FINDINGS AND REASONS

  1. The procedures on appeal are contained in s 328 of the 1998 Act. The appeal is to be by way of review of the original medical assessment but the review is limited to the grounds of appeal on which the appeal is made. In the present case, the appeal is on the basis of deterioration with a supporting ground of additional relevant evidence. The parties also rely on fresh evidence, which has been admitted into the proceedings. These grounds are described as “remedial grounds” in contrast with the “error-based grounds” in s 327(3)(c) and (d) (see Sleiman v Gadalla Pty Ltd [2021] NSWCA 236 at [61]).

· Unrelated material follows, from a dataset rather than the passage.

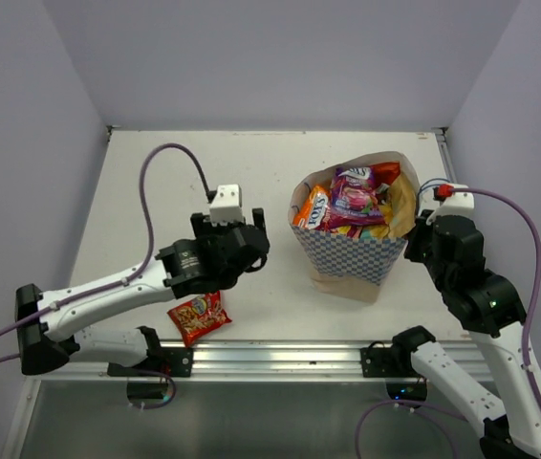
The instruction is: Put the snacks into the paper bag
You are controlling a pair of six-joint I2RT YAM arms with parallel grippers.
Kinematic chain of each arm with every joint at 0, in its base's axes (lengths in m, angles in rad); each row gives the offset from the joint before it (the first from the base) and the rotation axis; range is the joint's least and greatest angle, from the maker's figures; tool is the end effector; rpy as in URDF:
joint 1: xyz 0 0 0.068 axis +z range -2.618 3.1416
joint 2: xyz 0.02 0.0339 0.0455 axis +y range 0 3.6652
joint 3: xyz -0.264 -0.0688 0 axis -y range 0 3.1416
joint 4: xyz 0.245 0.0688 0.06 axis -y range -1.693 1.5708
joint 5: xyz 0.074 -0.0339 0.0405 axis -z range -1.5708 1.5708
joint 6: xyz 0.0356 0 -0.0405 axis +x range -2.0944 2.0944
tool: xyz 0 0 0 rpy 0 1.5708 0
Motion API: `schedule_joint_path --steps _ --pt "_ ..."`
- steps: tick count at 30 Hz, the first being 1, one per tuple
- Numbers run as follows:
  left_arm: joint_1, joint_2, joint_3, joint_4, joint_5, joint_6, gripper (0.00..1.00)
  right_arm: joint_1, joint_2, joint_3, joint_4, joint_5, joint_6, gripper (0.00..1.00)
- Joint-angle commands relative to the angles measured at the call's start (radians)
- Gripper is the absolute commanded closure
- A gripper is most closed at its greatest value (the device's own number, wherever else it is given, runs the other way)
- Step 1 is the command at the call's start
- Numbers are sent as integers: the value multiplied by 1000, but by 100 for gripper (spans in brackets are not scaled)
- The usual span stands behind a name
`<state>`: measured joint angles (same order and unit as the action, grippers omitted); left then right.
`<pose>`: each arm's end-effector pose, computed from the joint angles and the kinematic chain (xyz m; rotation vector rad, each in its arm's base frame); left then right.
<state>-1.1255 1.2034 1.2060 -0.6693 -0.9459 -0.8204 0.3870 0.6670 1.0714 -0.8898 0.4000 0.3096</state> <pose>0.1314 -0.2083 0.3619 -0.1769 1.9389 -0.2142 0.1059 0.0282 0.3786 0.1670 2.0082 0.0306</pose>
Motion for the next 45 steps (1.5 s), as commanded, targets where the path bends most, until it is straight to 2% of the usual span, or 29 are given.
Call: schedule_joint_path --steps 1,4,10,17,23,25,29,30,31,32,33,34,38,40,41,43,44,45 --pt "-29 39 -163 -259 2 -322 0 3 6 -7 0 -23 -9 100" --pt "-39 22 -259 -292 62 -472 0 4 6 -5 -1 -21 -10 100" --pt "-117 65 -315 -505 126 -730 0 4 11 -5 -3 -23 -9 100" --pt "-229 120 -434 -398 232 -821 0 4 -4 -5 -5 -30 -6 100" --pt "-246 168 -513 -360 245 -873 0 4 -15 -8 -5 -32 -6 100" --pt "-246 168 -523 -340 237 -873 4 4 -14 -8 -3 -32 -6 100" --pt "-246 174 -559 -314 233 -876 18 4 -10 -8 -3 -30 -7 100" --pt "-246 177 -563 -309 233 -876 39 4 -10 -8 -3 -29 -7 100" --pt "-246 177 -566 -305 236 -881 53 6 -12 -7 -3 -29 -7 100" --pt "-246 179 -566 -303 237 -881 80 6 -9 -7 -3 -29 -7 100" --pt "-246 180 -563 -300 236 -879 94 4 -7 -8 -3 -30 -6 100" --pt "-246 182 -557 -305 231 -873 100 4 -6 -7 -5 -32 -7 100" --pt "-246 225 -446 -319 182 -800 100 4 -3 -7 -3 -29 -7 100" --pt "-246 257 -358 -361 112 -726 100 4 0 -5 -3 -30 -7 100" --pt "-246 298 -238 -386 83 -700 100 6 0 -5 -3 -30 -7 100" --pt "-247 346 -92 -464 -9 -608 100 4 2 -8 -3 -29 -9 100" --pt "-247 393 69 -496 -42 -583 100 4 -1 -8 -3 -27 -7 100" --pt "-249 416 154 -533 -72 -568 100 6 -1 -7 -3 -26 -9 100"
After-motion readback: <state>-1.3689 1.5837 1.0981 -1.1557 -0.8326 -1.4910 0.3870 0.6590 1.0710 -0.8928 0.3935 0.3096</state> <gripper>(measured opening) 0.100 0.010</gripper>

  2. In Campbelltown City Council v Vegan [2006] NSWCA 284 the Court of Appeal held that the Appeal Panel is obliged to give reasons. Where there are disputes of fact it may be necessary to refer to evidence or other material on which findings are based, but the extent to which this is necessary will vary from case to case. Where more than one conclusion is open, it will be necessary to explain why one conclusion is preferred. On the other hand, the reasons need not be extensive or provide a detailed explanation of the criteria applied by the medical professionals in reaching a professional judgement.

  3. The starting point for consideration in this matter is the text of the legislation. The ground for appeal in s 327(3)(a) is “deterioration of the worker’s condition that results in an increase in the degree of permanent impairment”. The appellant referred to Riverina Wines, which represents the leading authority on the construction of that section. Campbell JA described it as:

    “’Deterioration’ of a person’s condition is an inherently relational concept. It involves the condition in question having become worse than it previously was, at some particular point in time. In my view, the ‘deterioration’ that section 327(3)(a) talks of is a deterioration from the degree of impairment that has been certified by the MAC, over the time since the examination or examinations on the basis of which the MAC was issued took place. That conclusion follows from the fact that the appeal in question is, as section 327(2) requires, against a matter as to which the assessment of an AMS certified in a MAC is conclusively presumed to be correct.”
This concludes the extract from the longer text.